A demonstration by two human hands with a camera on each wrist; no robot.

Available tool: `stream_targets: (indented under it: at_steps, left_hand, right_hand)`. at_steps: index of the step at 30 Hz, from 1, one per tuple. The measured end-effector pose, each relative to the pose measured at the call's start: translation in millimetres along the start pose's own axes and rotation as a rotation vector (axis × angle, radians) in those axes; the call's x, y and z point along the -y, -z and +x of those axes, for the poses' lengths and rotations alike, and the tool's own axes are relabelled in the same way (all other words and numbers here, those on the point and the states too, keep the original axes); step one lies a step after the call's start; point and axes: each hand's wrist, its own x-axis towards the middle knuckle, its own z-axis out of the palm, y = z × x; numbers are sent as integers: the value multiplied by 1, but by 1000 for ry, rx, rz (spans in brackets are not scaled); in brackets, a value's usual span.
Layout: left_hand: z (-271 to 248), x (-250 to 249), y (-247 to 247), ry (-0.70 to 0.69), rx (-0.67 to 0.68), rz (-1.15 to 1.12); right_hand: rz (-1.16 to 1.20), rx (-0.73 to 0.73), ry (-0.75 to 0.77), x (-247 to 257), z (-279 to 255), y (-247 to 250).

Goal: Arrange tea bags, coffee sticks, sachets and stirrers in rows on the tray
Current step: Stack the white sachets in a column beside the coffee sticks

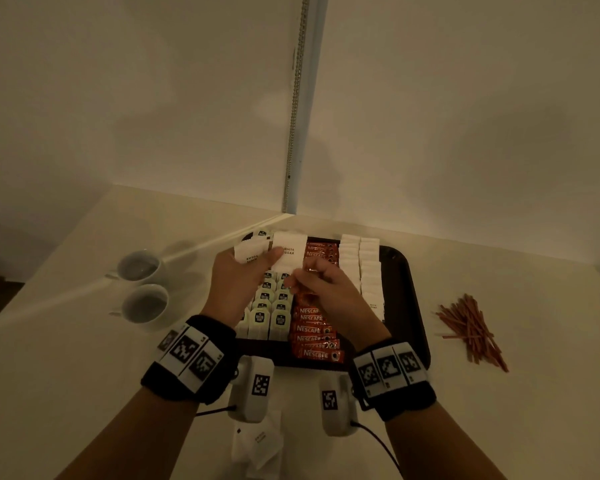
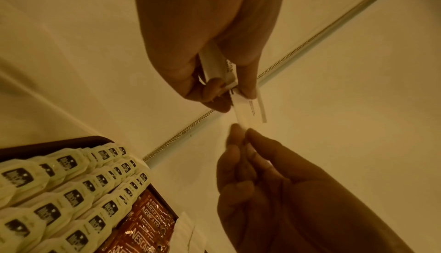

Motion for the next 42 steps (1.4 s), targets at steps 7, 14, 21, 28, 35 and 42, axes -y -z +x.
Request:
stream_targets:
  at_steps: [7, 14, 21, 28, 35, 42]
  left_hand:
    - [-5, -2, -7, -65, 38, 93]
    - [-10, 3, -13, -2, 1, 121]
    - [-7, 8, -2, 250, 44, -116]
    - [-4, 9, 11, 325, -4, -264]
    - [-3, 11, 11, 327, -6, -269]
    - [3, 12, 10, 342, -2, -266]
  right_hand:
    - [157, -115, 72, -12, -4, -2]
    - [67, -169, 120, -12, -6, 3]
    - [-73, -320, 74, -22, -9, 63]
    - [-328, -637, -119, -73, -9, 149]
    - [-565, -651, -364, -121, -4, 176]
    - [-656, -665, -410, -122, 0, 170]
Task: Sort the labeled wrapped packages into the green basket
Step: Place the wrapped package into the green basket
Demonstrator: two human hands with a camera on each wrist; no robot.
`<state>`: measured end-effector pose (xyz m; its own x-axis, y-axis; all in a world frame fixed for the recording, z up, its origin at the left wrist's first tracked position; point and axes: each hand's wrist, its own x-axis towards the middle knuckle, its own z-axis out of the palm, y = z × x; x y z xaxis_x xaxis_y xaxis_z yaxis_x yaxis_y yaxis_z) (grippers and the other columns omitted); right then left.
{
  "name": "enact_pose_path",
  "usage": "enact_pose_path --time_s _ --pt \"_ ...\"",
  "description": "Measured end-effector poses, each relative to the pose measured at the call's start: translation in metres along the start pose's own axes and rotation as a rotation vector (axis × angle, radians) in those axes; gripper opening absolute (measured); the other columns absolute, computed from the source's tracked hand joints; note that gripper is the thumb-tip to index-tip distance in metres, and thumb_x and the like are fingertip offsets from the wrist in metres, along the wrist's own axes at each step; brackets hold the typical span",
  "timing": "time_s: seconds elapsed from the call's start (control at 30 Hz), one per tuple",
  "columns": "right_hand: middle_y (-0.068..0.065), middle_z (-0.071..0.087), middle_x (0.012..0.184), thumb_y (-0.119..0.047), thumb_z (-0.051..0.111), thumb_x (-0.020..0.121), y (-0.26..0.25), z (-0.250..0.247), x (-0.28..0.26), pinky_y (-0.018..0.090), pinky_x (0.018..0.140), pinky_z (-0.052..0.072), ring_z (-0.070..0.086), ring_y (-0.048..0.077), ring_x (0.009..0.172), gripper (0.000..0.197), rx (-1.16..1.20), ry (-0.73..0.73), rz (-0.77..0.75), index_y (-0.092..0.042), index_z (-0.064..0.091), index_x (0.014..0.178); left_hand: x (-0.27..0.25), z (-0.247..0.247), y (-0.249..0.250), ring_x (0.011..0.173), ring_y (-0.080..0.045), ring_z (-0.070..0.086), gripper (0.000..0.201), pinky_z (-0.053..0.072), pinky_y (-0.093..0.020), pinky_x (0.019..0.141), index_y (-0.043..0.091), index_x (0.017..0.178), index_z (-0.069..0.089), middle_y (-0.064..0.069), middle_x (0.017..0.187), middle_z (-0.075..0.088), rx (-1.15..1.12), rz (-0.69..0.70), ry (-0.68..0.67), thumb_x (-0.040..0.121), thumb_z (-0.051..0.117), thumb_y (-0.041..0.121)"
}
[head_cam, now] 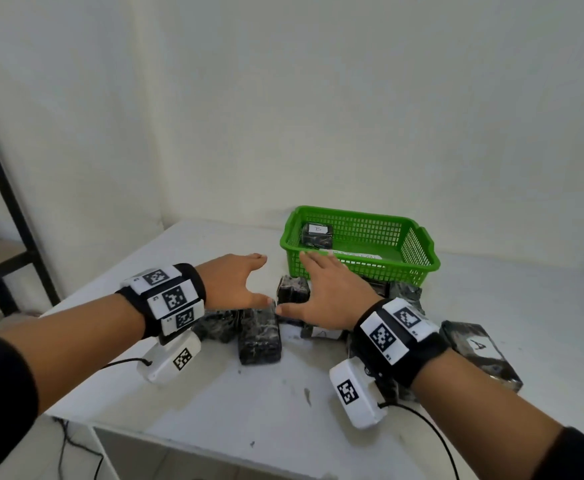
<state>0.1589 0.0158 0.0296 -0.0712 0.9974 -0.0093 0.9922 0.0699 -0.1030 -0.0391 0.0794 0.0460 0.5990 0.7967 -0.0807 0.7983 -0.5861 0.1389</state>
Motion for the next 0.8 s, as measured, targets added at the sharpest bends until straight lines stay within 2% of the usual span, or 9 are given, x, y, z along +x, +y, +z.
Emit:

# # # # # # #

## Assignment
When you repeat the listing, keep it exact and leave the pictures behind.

## Response for this exercise
A demonstration by two human hands with a camera on each wrist; no robot.

Available tool: `stream_targets: (indented under it: at_steps, left_hand, right_hand)`. at_steps: index of the step at 30 Hz, from 1, one per tuple. The measured end-effector pose, each relative to the pose measured at the call's start: translation in millimetres along the start pose's own axes and rotation as a rotation vector (axis × angle, radians) in those axes; the call's x, y and z point along the -y, -z and +x of those axes, for the poses' lengths and rotations alike, and the tool's own axes are relabelled in the same way (all other words and numbers here, those on the point and the states too, keep the original axes); step one lies a step after the call's start; point and axes: each hand's wrist, its own x-axis towards the middle knuckle, its own z-axis out of the palm, y = z × x; numbers are sent as integers: the value multiplied by 1, but by 1000 for ry, rx, rz (spans in brackets are not scaled); in brackets, a value's usual span.
Layout: left_hand: z (-271 to 248), x (-250 to 249), y (-247 to 247), ry (-0.70 to 0.69), rx (-0.67 to 0.68), rz (-1.15 to 1.12); right_hand: rz (-1.16 to 1.20), rx (-0.73 to 0.73), ry (-0.75 to 0.77), x (-247 to 257), z (-279 to 255), y (-247 to 250).

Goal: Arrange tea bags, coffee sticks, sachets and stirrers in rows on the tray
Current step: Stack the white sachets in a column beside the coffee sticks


Motion for the next 42 steps (1.4 s), targets at steps 7, 14, 21, 28, 35 and 42, axes -y -z +x.
Request:
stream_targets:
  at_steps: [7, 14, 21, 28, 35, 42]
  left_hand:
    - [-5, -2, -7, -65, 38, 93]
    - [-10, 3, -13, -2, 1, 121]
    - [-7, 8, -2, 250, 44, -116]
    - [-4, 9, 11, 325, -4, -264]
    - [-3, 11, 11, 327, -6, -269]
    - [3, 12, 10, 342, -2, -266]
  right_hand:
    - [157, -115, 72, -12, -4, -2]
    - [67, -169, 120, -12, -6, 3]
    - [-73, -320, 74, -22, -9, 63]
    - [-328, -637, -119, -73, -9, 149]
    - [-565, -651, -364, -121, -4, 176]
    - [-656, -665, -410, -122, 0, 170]
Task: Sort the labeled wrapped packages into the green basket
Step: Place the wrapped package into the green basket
Demonstrator: two human hands with a camera on each wrist; no robot.
`<state>`: measured end-effector pose (xyz m; its own x-axis, y-axis; all in a world frame fixed for the recording, z up, its origin at the left wrist's first tracked position; point and axes: each hand's wrist, its own x-axis towards the middle knuckle, its own z-axis out of the palm, y = z × x; x y z xaxis_x xaxis_y xaxis_z yaxis_x yaxis_y yaxis_z) (grippers and the other columns omitted); right then left.
{
  "name": "enact_pose_path",
  "usage": "enact_pose_path --time_s _ --pt \"_ ...\"",
  "description": "Measured end-effector poses, each relative to the pose measured at the call's start: translation in metres along the start pose's own axes and rotation as a rotation vector (axis × angle, radians) in those axes; gripper opening absolute (measured); the other columns absolute, computed from the source's tracked hand joints; note that gripper is the thumb-tip to index-tip distance in metres, and thumb_x and the like are fingertip offsets from the wrist in metres, along the wrist's own axes at each step; brackets hold the typical span",
  "timing": "time_s: seconds elapsed from the call's start (control at 30 Hz), one per tuple",
  "columns": "right_hand: middle_y (-0.068..0.065), middle_z (-0.071..0.087), middle_x (0.012..0.184), thumb_y (-0.119..0.047), thumb_z (-0.051..0.111), thumb_x (-0.020..0.121), y (-0.26..0.25), z (-0.250..0.247), x (-0.28..0.26), pinky_y (-0.018..0.090), pinky_x (0.018..0.140), pinky_z (-0.052..0.072), ring_z (-0.070..0.086), ring_y (-0.048..0.077), ring_x (0.009..0.172), gripper (0.000..0.197), rx (-1.16..1.20), ry (-0.73..0.73), rz (-0.77..0.75), index_y (-0.092..0.042), index_z (-0.064..0.091), index_x (0.014..0.178); left_hand: x (-0.27..0.25), z (-0.247..0.247), y (-0.249..0.250), ring_x (0.011..0.173), ring_y (-0.080..0.045), ring_z (-0.070..0.086), gripper (0.000..0.201), pinky_z (-0.053..0.072), pinky_y (-0.093..0.020), pinky_x (0.019..0.141), index_y (-0.043..0.091), index_x (0.017..0.178), index_z (-0.069..0.089), middle_y (-0.064..0.069), middle_x (0.017..0.187), middle_z (-0.075..0.088), rx (-1.15..1.12), rz (-0.69..0.70), ry (-0.68..0.67), thumb_x (-0.040..0.121), thumb_z (-0.051..0.117), thumb_y (-0.041..0.121)"
}
[head_cam, now] 
<state>0.1589 0.0158 0.0296 -0.0712 0.9974 -0.0093 0.9922 0.0699 -0.1030 -0.0391 0.0794 0.0460 0.5990 0.7967 -0.0807 0.7983 -0.5861 0.1389</state>
Motion for the next 0.8 s, as measured, targets added at the sharpest bends until straight lines stay within 2% of the usual span, or 9 are given, x, y, z along +x, +y, +z.
Emit:

The response is now finished.